The Financial Times also quoted Eitan Diamond, manager and senior legal expert at the Diakonia International Humanitarian Law Centre in Jerusalem, that Israel’s actions were “prohibited” under the circumstances.

“Air strikes and this practice of displacing whole communities and destroying the infrastructure they depend upon — the refugee camps, the roads — this is prohibited in law enforcement operations in occupied territory,” Diamond said.

‘Movement Obstacles’

The Israeli military has also set up dozens of new barriers and roadblocks across the West Bank, the report noted. The number of “movement obstacles” has thus risen to more than 800, it added, citing the OCHA, with short journeys having been turned into “hours-long, unpredictable odysseys.”

Citing activists, the paper further reported that settler violence, settlement expansion, access restrictions and land seizures “have cut Palestinians off from hundreds of thousands of dunams of their land since October 7.”

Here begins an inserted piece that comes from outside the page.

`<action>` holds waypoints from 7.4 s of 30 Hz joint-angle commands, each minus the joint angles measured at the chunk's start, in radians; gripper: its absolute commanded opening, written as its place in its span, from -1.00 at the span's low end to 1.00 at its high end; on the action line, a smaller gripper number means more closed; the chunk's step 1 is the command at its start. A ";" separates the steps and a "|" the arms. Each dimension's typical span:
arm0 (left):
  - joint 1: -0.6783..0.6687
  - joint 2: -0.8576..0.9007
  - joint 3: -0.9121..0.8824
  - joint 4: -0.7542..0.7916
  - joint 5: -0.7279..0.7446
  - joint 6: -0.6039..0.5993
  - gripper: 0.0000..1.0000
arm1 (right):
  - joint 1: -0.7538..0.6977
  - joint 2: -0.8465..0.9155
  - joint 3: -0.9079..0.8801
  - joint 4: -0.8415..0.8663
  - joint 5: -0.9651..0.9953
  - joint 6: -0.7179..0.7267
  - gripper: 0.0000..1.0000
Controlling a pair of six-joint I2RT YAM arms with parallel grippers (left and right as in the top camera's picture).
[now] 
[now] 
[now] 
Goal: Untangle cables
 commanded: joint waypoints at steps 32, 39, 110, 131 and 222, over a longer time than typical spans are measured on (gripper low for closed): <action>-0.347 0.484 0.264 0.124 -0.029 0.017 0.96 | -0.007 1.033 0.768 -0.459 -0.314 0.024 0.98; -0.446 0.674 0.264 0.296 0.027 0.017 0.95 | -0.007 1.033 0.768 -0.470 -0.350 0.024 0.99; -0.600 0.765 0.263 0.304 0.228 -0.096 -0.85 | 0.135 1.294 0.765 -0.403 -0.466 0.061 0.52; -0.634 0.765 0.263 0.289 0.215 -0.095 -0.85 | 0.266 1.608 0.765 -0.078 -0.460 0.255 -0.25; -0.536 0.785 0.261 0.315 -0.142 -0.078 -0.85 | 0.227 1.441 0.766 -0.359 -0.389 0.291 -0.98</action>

It quotes a local Palestinian as saying that she used to go on day trips to Nablus in the north of the West Bank, but now the risks are just too great.

“Anything unpredictable can be a disaster. Every time we leave home, even if it’s just to go and buy something, it’s like a big risk where God knows what will happen,” Bisharat reportedly said.

The fear now, however, is prevalent “even when you are at home,” she stated, “… if they got away with killing our kids, with no reason, they can get away with anything else.”